[Recorded data]
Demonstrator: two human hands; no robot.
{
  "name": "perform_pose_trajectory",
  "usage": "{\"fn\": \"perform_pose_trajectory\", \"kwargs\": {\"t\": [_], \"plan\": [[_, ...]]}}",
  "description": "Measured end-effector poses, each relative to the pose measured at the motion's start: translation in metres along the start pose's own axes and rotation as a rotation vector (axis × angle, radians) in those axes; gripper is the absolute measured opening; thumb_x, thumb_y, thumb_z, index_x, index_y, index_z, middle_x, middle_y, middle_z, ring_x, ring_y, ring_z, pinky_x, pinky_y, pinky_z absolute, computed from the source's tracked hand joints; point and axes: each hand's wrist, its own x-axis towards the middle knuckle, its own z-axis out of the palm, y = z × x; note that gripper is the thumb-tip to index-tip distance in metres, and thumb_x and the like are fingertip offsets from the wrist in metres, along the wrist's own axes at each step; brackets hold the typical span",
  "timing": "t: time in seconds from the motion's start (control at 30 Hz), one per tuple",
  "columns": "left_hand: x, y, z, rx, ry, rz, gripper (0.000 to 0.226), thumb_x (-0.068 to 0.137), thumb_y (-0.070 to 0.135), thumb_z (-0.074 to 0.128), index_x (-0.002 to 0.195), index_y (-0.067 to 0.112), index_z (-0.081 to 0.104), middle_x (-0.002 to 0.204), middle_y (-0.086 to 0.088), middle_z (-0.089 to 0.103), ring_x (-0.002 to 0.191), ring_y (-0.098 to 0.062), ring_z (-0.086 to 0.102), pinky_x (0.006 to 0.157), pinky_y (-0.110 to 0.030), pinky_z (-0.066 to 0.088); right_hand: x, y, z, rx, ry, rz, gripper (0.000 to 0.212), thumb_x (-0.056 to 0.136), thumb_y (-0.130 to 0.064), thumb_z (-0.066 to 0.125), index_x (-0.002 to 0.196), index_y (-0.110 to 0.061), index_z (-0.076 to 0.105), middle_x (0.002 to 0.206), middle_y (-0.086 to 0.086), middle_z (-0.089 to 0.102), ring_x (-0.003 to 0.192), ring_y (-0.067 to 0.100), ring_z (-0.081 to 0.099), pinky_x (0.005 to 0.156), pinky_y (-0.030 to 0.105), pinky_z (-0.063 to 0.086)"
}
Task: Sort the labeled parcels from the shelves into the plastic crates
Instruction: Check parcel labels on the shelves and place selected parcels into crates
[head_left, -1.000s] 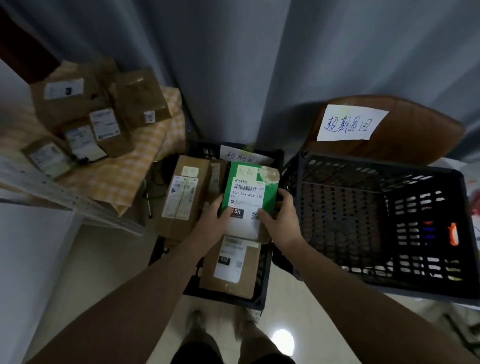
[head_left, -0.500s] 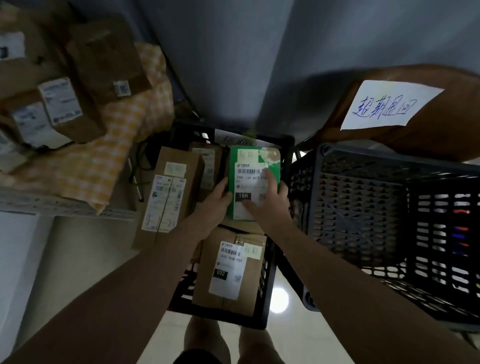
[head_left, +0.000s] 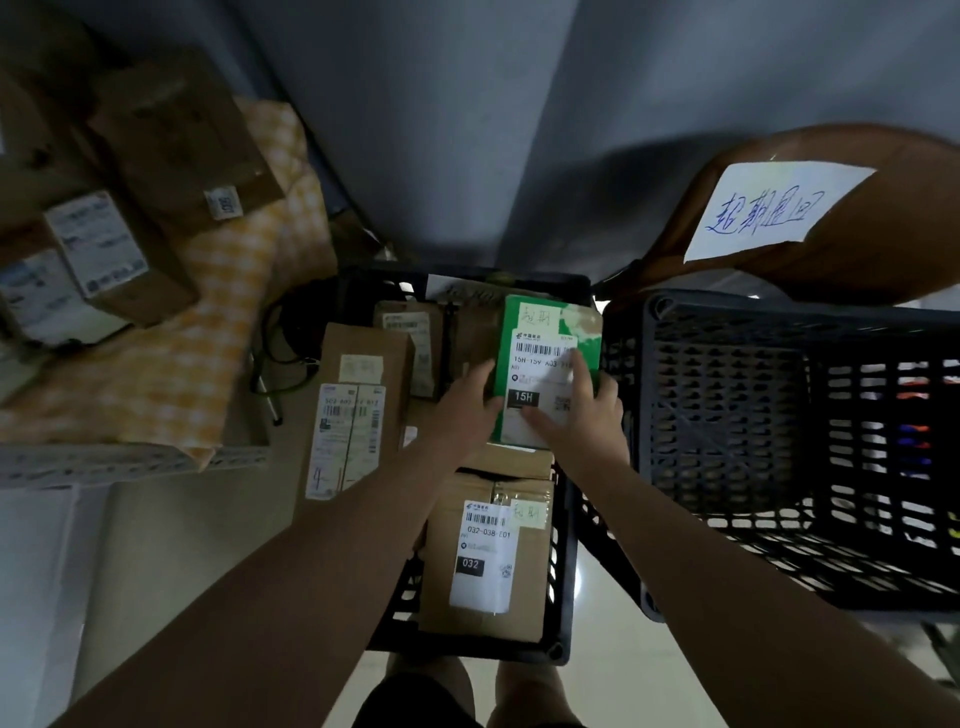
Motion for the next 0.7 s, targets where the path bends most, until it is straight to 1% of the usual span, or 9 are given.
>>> {"fn": "perform_pose_trajectory", "kwargs": {"t": [0.1,0.2,0.33,0.43,0.5,0.57,0.7], "plan": [[-0.007,0.000,-0.007,0.123,-0.008,0.018,0.053,0.101,0.021,0.045,0.150,0.018,0.025,0.147,-0.010,0.041,0.131,-0.025,0.044,0.103,-0.043,0.043,-0.005,-0.002,-0.005,-0.036,0.015,-0.020,0.085,0.088,-0.049,0.061,0.153,-0.031,0.009,0.155,0.012,0.014,0.141,0.031,0.017,0.100,0.049,0.040],[-0.021,0.004,-0.018,0.310,-0.007,0.082,0.053,0.101,0.023,0.043,0.150,0.016,0.025,0.146,-0.012,0.041,0.130,-0.026,0.044,0.103,-0.041,0.042,-0.012,-0.002,-0.016,-0.019,0.049,-0.023,0.075,0.093,-0.042,0.054,0.152,-0.027,0.012,0.155,0.012,0.016,0.140,0.032,0.017,0.105,0.049,0.036],[-0.050,0.014,-0.040,0.492,0.089,0.128,0.051,0.100,0.027,0.043,0.148,0.016,0.030,0.143,-0.012,0.043,0.128,-0.026,0.044,0.102,-0.040,0.042,-0.031,-0.004,-0.042,-0.084,0.046,-0.095,0.065,0.096,-0.039,0.049,0.151,-0.023,0.018,0.155,0.012,0.018,0.140,0.032,0.019,0.105,0.050,0.035],[-0.083,0.027,-0.060,0.501,0.209,0.100,0.050,0.100,0.029,0.045,0.147,0.015,0.034,0.146,-0.012,0.038,0.131,-0.028,0.040,0.103,-0.040,0.039,-0.047,-0.014,-0.067,-0.141,0.049,-0.196,0.064,0.097,-0.039,0.048,0.151,-0.019,0.021,0.155,0.011,0.021,0.140,0.031,0.020,0.107,0.047,0.034],[-0.106,0.039,-0.073,0.460,0.290,0.072,0.050,0.099,0.029,0.047,0.146,0.015,0.035,0.144,-0.014,0.040,0.127,-0.030,0.044,0.102,-0.038,0.040,-0.058,-0.027,-0.087,-0.145,0.055,-0.283,0.063,0.097,-0.039,0.048,0.151,-0.017,0.022,0.154,0.011,0.024,0.140,0.031,0.022,0.109,0.044,0.031],[-0.128,0.058,-0.086,0.458,0.374,0.073,0.051,0.099,0.029,0.048,0.146,0.013,0.035,0.141,-0.016,0.042,0.125,-0.032,0.045,0.102,-0.038,0.040,-0.072,-0.043,-0.108,-0.107,0.080,-0.393,0.062,0.097,-0.038,0.048,0.150,-0.016,0.024,0.152,0.010,0.028,0.139,0.030,0.026,0.110,0.042,0.030],[-0.178,0.103,-0.097,0.459,0.562,0.129,0.052,0.098,0.030,0.048,0.146,0.013,0.035,0.140,-0.014,0.045,0.126,-0.031,0.045,0.103,-0.040,0.040,-0.110,-0.067,-0.152,-0.037,0.121,-0.637,0.058,0.098,-0.036,0.049,0.149,-0.017,0.027,0.149,0.009,0.033,0.135,0.028,0.031,0.108,0.040,0.032]]}}
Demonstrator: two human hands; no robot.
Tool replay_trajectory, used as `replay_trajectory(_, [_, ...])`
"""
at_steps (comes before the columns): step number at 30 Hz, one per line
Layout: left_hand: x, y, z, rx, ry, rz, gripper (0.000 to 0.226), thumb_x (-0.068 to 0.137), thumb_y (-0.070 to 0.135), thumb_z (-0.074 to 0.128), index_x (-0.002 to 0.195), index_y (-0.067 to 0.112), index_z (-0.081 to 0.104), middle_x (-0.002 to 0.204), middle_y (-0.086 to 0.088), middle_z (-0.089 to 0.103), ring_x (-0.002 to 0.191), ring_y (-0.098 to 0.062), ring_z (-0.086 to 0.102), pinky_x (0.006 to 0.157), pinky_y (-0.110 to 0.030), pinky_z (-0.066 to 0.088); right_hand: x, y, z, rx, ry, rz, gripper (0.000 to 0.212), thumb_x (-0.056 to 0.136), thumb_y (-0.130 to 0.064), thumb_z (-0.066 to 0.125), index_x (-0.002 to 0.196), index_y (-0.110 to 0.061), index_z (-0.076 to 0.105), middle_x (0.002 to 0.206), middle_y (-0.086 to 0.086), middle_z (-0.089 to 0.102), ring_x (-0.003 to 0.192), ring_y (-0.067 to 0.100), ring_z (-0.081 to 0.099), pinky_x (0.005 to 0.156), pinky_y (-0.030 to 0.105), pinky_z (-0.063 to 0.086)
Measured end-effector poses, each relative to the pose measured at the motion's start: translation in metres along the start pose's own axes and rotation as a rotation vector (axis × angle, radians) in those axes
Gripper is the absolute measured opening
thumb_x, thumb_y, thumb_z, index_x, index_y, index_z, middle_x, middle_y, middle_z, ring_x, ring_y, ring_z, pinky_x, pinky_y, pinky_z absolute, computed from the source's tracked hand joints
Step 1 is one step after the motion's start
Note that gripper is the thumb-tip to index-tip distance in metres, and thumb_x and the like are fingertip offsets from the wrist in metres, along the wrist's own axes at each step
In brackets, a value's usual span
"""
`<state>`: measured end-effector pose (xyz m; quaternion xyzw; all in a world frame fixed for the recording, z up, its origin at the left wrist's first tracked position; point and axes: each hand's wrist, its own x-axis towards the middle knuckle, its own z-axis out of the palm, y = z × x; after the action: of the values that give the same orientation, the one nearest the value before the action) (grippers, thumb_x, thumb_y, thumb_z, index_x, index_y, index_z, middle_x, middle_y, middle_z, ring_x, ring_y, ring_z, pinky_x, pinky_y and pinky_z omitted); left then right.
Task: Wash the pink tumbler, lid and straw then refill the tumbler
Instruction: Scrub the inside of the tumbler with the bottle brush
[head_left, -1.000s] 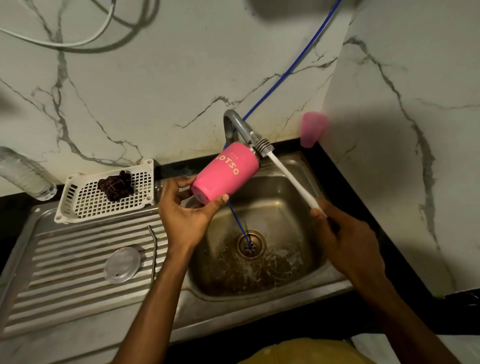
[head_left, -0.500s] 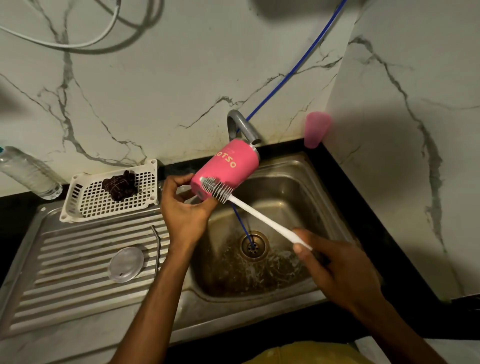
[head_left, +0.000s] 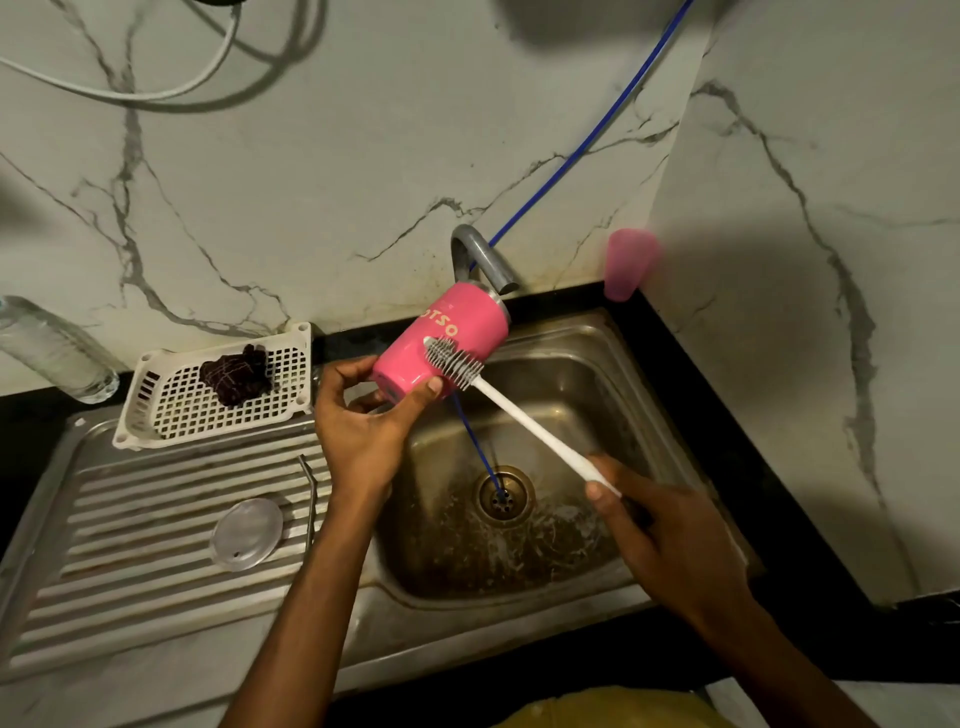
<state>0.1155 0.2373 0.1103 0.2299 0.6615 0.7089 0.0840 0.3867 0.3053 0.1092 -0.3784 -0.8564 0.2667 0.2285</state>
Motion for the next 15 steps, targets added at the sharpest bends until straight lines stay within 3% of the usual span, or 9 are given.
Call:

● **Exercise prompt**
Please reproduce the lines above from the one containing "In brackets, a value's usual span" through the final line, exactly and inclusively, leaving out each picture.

● **Result**
In brackets, a value's usual span
"""
`<state>`: measured end-effector pose (xyz m; quaternion xyzw; all in a world frame fixed for the recording, z up, its origin at the left wrist's first tracked position; point and axes: each hand's wrist, its own x-axis towards the middle knuckle, its own z-axis out of the palm, y = z × x; after the action: of the values that give the same orientation, the one nearest the value before the action) (grippers, thumb_x, thumb_y, thumb_z, index_x, index_y, index_z, middle_x, middle_y, middle_z, ring_x, ring_y, ring_z, pinky_x, pinky_y and pinky_z omitted); left then right.
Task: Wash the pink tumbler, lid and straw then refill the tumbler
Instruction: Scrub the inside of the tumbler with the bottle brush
[head_left, -1.000s] 
[head_left, -0.500s] 
[head_left, +0.000s] 
<state>0.1155 0.2373 0.1103 0.2299 0.6615 0.7089 0.0840 0.3867 0.3053 0.1092 -0.3784 -0.8564 0.2667 0.2285</state>
Motion for the next 15 steps, targets added at the sharpest bends until straight lines stay within 3% of the usual span, or 9 are given.
Call:

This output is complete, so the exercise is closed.